Props to Jones, as he clearly created a safe space in interviews to allow his subjects to express themselves with candor. What they have to say is shocking but essential to understand this complicated topic. Another interviewee expresses an unrepressed glee at how the liberal backlash against Pepe helped the Trump campaign. The doc also employs clips of conservative conspiracy theorist Alex Jones and problematic youtube Logan Paul praising Pepe, as well as a flood of Pepe memes that are horrifically anti-Black, anti-Semitic, violent, misogynistic, and otherwise profoundly repulsive. In this way, Jones gives an unflinching insight into the dark side of internet appropriation, where memes can run wild and create a stupid and savage chapter of American History. As someone who follows and frequently covers the cross-section of entertainment and politics, I thought I knew the bulk of Pepe’s story. Yet Feels Good, Man surprised and repulsed me anew.

However, while this journey’s details can be absolutely stomach-churning, at its core Feels Good, Man is about the artist who lost control of his creation. Furie drew a feel-good frog who liked to hang out with his friends and piss with his pants around his ankles. When he was posting one-page comics to Myspace, he could not imagine what might become of it. At first, he was flattered when Pepe became a 4chan celeb. While he was trying to figure out how to spin this popularity into profit, the alt-right took over Pepe, leaving Furie flummoxed as to how to reclaim what was once sweet and his. Yet, Furie himself becomes another infuriating element of the doc.

With a soft-spoken delivery and a snoozy stoner vibe, it’s easy to believe he was overwhelmed by the madness of Pepe’s trajectory. Even watching Jones’ careful plotting of this path, you yourself may feel like you’ve lost your grip on reality. The doc charts how Furie tried to distance himself from Pepe, then reclaim him, and rehabilitate the frog who’d become “an entry point to radicalism.” However, most of these efforts feel frustratingly feeble and clueless. Worse yet, there’s a galling sense that Furie is the greatest victim of the Pepe narrative. His “aw shucks” interviews repeatedly stress how he’s trying to “stay positive,” but struggles when his name is tied to a noted symbol for hate. His friends lament how he’s such a good guy who just wants to make childrens books without this scandal hanging over him. While their vexation is understandable, it’s tone-deaf to focus so much on the emotional wounds of Furie when the doc also displays caught-on-tape hate crimes carried out by white mean wearing Pepe t-shirts and masks. Furie is not Pepe’s only victim, and likely not even the most dramatically impacted one. But the doc doesn’t have the stomach to linger on that thought.
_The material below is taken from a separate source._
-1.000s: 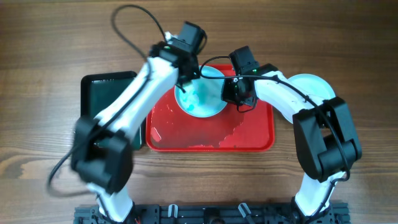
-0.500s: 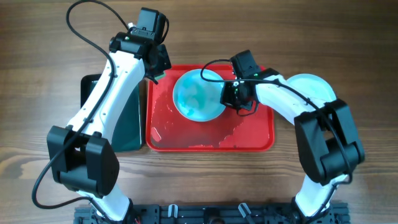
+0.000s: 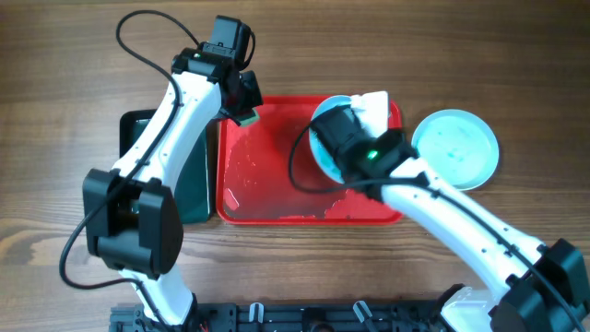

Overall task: Clean dirty plates on tray and stack at the side
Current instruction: 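Carry the plate right with the right gripper and stack it on the pile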

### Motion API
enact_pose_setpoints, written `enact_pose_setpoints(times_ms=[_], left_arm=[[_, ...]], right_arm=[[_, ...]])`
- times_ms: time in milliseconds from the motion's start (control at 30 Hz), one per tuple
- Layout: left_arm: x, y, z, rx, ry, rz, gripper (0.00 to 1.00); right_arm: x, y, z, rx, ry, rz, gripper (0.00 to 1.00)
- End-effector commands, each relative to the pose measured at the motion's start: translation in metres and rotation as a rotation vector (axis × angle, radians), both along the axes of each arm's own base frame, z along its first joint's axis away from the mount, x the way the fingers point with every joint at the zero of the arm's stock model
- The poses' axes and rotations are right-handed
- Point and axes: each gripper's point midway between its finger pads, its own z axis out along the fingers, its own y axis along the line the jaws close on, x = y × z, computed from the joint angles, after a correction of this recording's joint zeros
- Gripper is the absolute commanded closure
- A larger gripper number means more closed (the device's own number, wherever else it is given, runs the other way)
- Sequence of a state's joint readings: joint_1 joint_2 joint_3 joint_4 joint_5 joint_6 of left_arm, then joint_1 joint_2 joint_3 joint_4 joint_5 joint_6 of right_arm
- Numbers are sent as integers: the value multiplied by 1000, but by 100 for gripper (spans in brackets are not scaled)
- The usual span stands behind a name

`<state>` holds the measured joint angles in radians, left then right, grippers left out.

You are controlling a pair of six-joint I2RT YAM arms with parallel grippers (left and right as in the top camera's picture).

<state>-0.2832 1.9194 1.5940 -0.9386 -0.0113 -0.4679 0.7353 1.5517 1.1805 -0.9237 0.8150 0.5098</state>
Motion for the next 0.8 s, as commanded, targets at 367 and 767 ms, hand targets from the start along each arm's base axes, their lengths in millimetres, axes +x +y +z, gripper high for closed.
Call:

Feels Good, Man is a shocking doc so chock-full of disorienting details, painful flashbacks to murder, bigotry, and Trump’s 2016 campaign, that it feels unbearably long at just 92-minutes. Still, I admire how much insight and information Jones works into this runtime. Perhaps he thought a Furie focus would give audiences a breath between montages of deeply disturbing content. Maybe he felt Furie’s story humanizes Pepe or allows the legacy of this curious character to be recalibrated. Still, I wonder what was the core purpose of this doc? Was it to warn the public about how the bullsh*t memes and trolling of online agitators can spill deplorably and devastatingly into the real world? If so, you’d think Jones might reach out to those who’ve felt the harmful effects of Pepe memes, despite having nothing to do with their perpetuation. Instead, it seems Feels Good, Man’s goal is to exonerate Furie and the frog he cannot escape. And that kind of feels f*cked, man.